## WHAT THE TASK ASKS
Give back each record precisely, pictures excluded.

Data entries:
++++++++++++++++++++
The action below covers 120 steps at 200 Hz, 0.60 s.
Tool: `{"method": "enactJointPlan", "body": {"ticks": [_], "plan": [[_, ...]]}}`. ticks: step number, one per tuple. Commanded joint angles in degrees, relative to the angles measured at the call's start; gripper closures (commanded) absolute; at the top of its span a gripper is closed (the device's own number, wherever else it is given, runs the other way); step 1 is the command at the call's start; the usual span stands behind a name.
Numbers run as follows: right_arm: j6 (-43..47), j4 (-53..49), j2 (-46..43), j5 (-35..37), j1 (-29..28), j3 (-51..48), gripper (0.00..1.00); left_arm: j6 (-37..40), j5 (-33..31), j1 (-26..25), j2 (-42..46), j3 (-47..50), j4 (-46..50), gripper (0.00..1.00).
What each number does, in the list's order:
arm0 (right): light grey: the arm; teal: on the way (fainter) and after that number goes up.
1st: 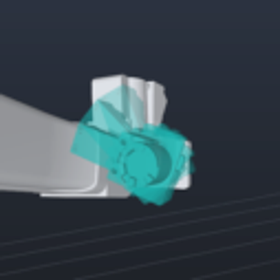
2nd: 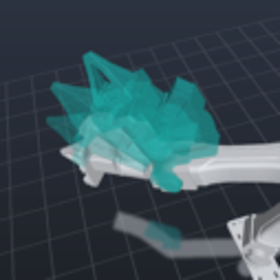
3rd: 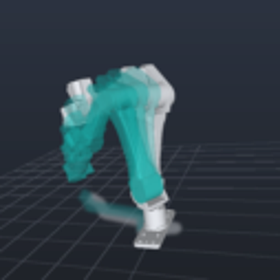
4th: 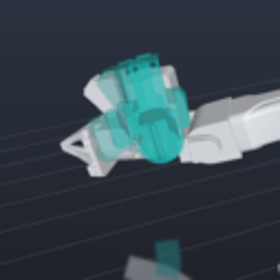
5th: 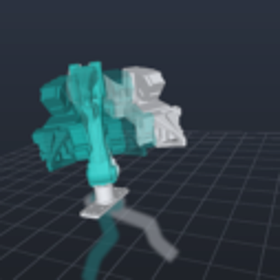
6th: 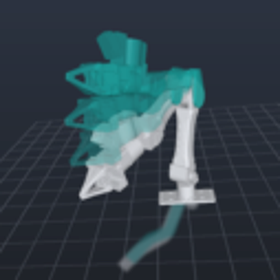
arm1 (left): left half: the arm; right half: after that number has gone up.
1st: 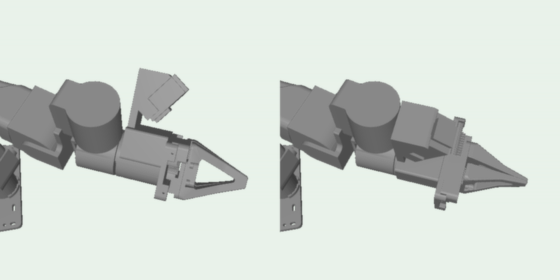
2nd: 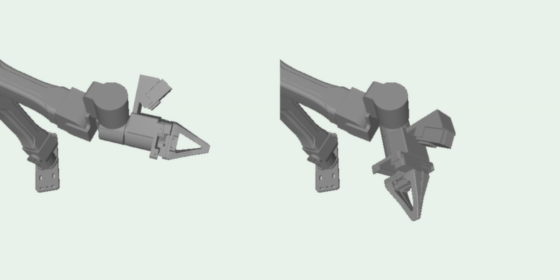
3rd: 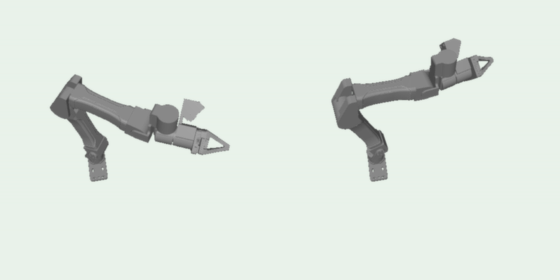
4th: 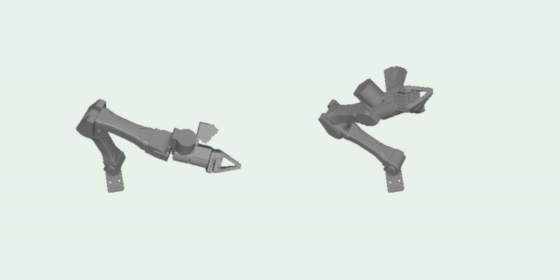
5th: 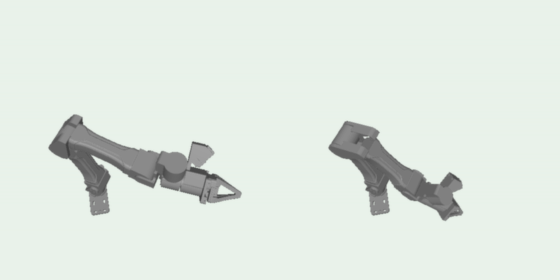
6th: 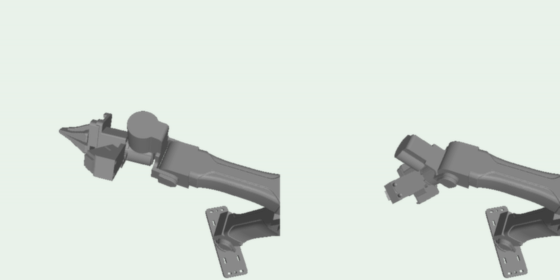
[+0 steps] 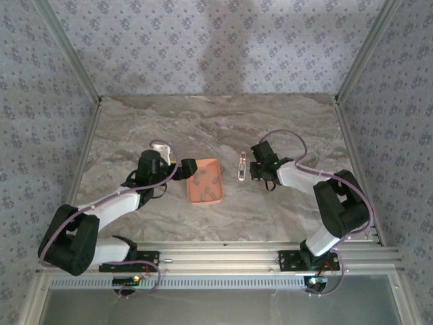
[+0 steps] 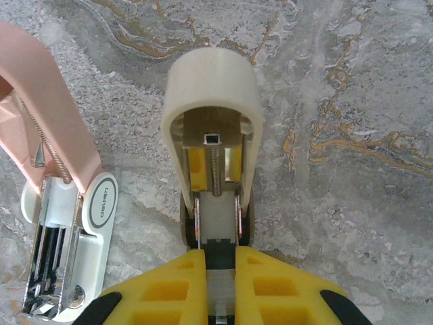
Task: Load the staples into the stapler
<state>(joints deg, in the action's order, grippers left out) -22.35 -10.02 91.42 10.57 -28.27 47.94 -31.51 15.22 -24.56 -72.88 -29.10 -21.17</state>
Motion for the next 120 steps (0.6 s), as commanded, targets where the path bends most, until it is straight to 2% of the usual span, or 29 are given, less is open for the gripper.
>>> {"method": "enactJointPlan", "body": {"ticks": [1,120], "plan": [[1.1,0.3,-1.8,1.0,-0.5,-0.9,0.87,0.8,0.8,-0.4,0.5,-1.1,-1.1,0.02],[1.5,2.1,-2.8,2.0,-0.7,-2.2,0.87,0.8,0.8,-0.4,0.3,-1.3,-0.9,0.02]]}}
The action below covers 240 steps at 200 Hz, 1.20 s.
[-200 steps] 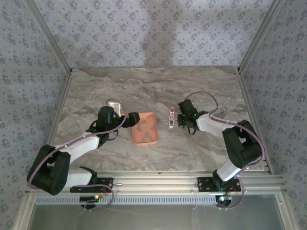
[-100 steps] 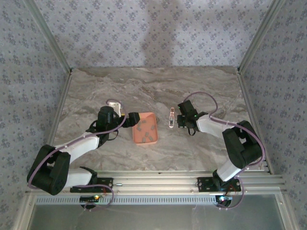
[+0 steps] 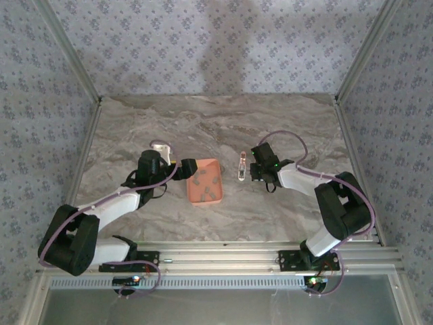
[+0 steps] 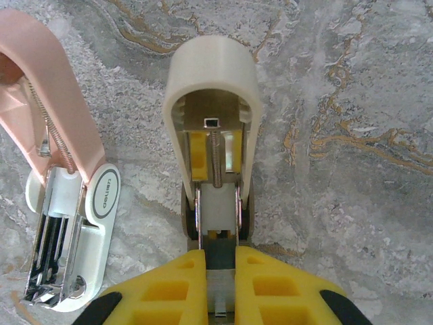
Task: Load the staples into the stapler
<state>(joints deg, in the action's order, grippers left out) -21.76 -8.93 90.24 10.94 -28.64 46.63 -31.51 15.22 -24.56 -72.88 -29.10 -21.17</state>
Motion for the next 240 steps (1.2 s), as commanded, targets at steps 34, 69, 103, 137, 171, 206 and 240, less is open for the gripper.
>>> {"method": "enactJointPlan", "body": {"ticks": [34,69,103,137,171,206,240], "plan": [[1.5,1.8,-1.9,1.5,-0.4,-0.9,0.87,0.8,0.7,-0.4,0.3,-1.4,-1.0,0.02],[1.2,1.5,-1.0,1.5,-0.3,-1.0,0.87,0.8,0.7,-0.4,0.4,-1.3,-1.0,0.02],[0.7,0.8,0.0,1.1,-0.2,-1.0,0.87,0.9,0.7,-0.4,0.6,-1.1,-0.8,0.02],[0.1,-0.2,0.6,1.6,-0.4,-1.1,0.87,1.1,0.5,-0.4,0.9,-1.0,-0.6,0.02],[-0.5,-0.9,1.0,2.0,-0.2,-1.1,0.87,1.1,0.4,-0.4,1.1,-1.0,-0.5,0.02],[-1.2,-1.5,1.1,1.9,-0.3,-1.1,0.87,1.2,0.5,-0.4,0.9,-1.1,-0.7,0.02],[-0.9,-1.4,-0.1,1.5,-0.3,-0.9,0.84,1.1,0.7,-0.4,0.5,-1.2,-1.0,0.02]]}}
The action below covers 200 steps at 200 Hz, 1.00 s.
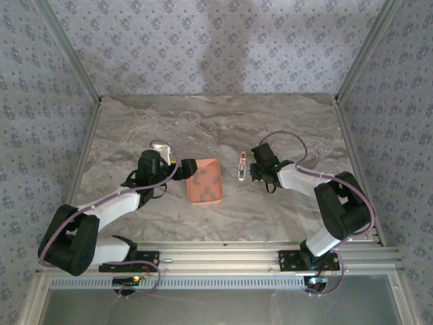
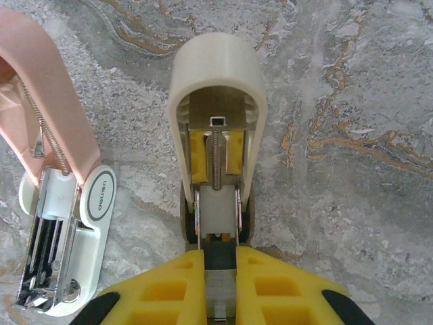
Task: Load the staples into the stapler
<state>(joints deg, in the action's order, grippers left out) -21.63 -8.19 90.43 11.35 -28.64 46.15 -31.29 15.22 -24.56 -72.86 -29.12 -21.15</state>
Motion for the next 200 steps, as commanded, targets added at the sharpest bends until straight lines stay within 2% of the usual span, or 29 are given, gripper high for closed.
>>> {"method": "enactJointPlan", "body": {"ticks": [1,44,65,92,115,157,200], "plan": [[-1.1,-2.2,-0.4,1.1,-0.3,-0.4,0.84,0.9,0.6,-0.4,0.6,-1.2,-1.0,0.02],[-0.5,-3.1,-3.5,0.6,-0.3,0.9,0.66,0.7,0.9,-0.4,0.5,-1.2,-1.2,0.02],[-0.3,-3.8,-5.8,0.3,-0.3,1.3,0.61,0.6,0.9,-0.4,0.7,-1.2,-1.2,0.02],[-0.4,-5.2,-8.7,-2.1,0.4,1.3,0.6,0.6,0.8,-0.4,0.6,-1.4,-1.3,0.02],[-0.9,-5.9,-9.1,-8.6,3.8,1.1,0.6,0.7,0.9,-0.4,0.6,-1.5,-1.3,0.02],[-2.6,-4.0,-5.5,-19.0,9.7,0.6,0.62,0.5,1.2,-0.4,0.1,-1.6,-1.7,0.02],[-4.2,-1.2,-1.1,-23.6,12.1,0.0,0.66,0.6,1.2,-0.4,0.3,-1.7,-1.2,0.02]]}}
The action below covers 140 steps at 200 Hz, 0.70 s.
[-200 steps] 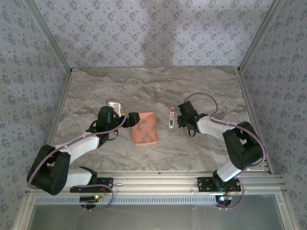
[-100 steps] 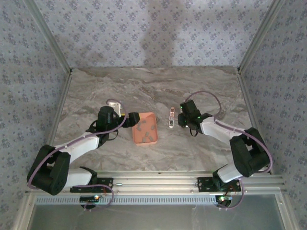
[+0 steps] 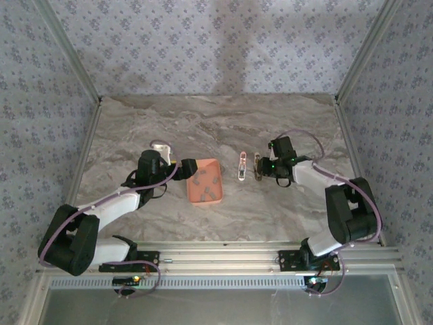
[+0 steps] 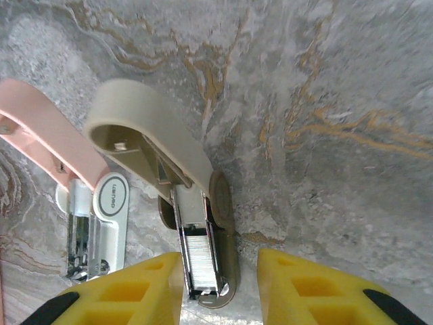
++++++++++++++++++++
## FINISHED EXERCISE
The action below covers 120 steps at 200 Hz, 0.60 s.
Tool: `{"method": "enactJointPlan", "body": {"ticks": [_], "plan": [[_, ...]]}}`. ticks: step number, one per tuple. Commanded joint angles in degrees, relative to the angles measured at the call's start; gripper closures (commanded) absolute; at the top of its span a gripper is closed (the device's own number, wherever else it is given, runs the other way); step 1 is the command at the call's start; the usual span stands behind a name.
Numbers run as follows: right_arm: j6 (-43..47), j4 (-53..49), j2 (-46..43), j5 (-35..37), j1 (-29..28), j3 (-51..48), gripper (0.00..1.00); left_arm: j6 (-37..40), j5 (-33..31), j1 (-26..25), j2 (-42..46), j3 (-47..50), j4 (-46..50), gripper (0.00..1.00).
What each number does, in the list's order:
arm0 (right): light grey: the arm; teal: on the way (fainter) and after that number goes up.
1st: 
2nd: 
3rd: 
4th: 
5th: 
6th: 
arm1 (left): left half: the arm; right half: after that number has gone up.
1st: 
2nd: 
3rd: 
4th: 
5th: 
6th: 
[+0 steps] 
[+0 steps] 
Task: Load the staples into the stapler
<state>(joints deg, in the action's order, grippers left out) -22.35 -10.02 91.42 10.57 -28.27 47.94 -31.51 15.22 -24.56 -72.88 -29.10 -21.17</state>
Motion for the next 120 steps (0.6 s), as commanded, targets where the path bends most, until it is straight to 2% of the usual span, or 29 are given, less is open for the gripper.
>>> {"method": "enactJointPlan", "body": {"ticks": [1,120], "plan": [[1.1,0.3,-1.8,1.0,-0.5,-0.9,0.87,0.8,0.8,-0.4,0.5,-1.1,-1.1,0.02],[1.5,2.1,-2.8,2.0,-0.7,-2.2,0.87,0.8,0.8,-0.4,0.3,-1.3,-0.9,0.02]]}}
The action below covers 240 steps at 200 Hz, 1.20 s.
[-200 steps] 
[-100 steps] 
[+0 steps] 
[+0 steps] 
Task: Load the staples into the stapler
<state>(joints deg, in the action's order, grippers left out) -21.76 -8.93 90.24 10.94 -28.64 46.63 -31.51 15.22 -24.56 -72.88 -29.10 -21.17</state>
Motion for the next 240 steps (1.2 s), as commanded, targets at steps 34, 69, 103, 137, 171, 206 and 240, less is open for the gripper.
>>> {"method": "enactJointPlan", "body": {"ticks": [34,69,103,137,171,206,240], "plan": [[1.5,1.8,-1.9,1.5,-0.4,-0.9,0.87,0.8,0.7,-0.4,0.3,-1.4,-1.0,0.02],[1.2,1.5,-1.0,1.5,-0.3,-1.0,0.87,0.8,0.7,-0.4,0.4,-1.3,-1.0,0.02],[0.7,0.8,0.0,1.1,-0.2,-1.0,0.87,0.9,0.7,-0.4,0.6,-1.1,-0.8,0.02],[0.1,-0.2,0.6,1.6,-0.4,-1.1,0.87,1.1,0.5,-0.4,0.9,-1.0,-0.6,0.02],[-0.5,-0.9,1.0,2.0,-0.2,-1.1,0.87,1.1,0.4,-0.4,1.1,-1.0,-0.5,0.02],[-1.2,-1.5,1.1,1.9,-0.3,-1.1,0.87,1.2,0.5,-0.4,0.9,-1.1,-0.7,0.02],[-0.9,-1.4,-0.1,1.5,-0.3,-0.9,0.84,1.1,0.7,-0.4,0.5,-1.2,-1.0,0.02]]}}
The action below covers 200 steps at 200 Hz, 1.00 s.
Task: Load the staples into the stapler
<state>(joints deg, in the action's order, grippers left out) -21.63 -8.19 90.43 11.35 -28.64 46.15 -31.29 15.22 -24.56 -72.86 -29.12 -21.15</state>
Motion for the next 200 steps, as commanded, targets added at the sharpest bends until straight lines stay within 2% of the usual span, or 29 are given, gripper high for closed.
>>> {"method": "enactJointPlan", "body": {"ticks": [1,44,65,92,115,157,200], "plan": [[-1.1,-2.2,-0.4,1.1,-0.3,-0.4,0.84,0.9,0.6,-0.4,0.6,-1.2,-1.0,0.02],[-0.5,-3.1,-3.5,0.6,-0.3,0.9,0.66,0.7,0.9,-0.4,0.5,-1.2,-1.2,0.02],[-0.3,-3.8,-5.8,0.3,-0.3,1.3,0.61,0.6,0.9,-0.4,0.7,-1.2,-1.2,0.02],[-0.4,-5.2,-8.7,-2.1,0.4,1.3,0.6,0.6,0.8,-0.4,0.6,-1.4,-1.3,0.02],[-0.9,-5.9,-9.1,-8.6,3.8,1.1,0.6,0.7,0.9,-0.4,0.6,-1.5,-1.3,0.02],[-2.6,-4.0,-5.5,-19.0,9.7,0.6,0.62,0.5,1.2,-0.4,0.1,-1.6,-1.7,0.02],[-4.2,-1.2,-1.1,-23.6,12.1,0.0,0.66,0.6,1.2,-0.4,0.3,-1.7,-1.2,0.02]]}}
The action below covers 140 steps at 200 Hz, 0.70 s.
[-200 steps] 
[-100 steps] 
[+0 steps] 
[+0 steps] 

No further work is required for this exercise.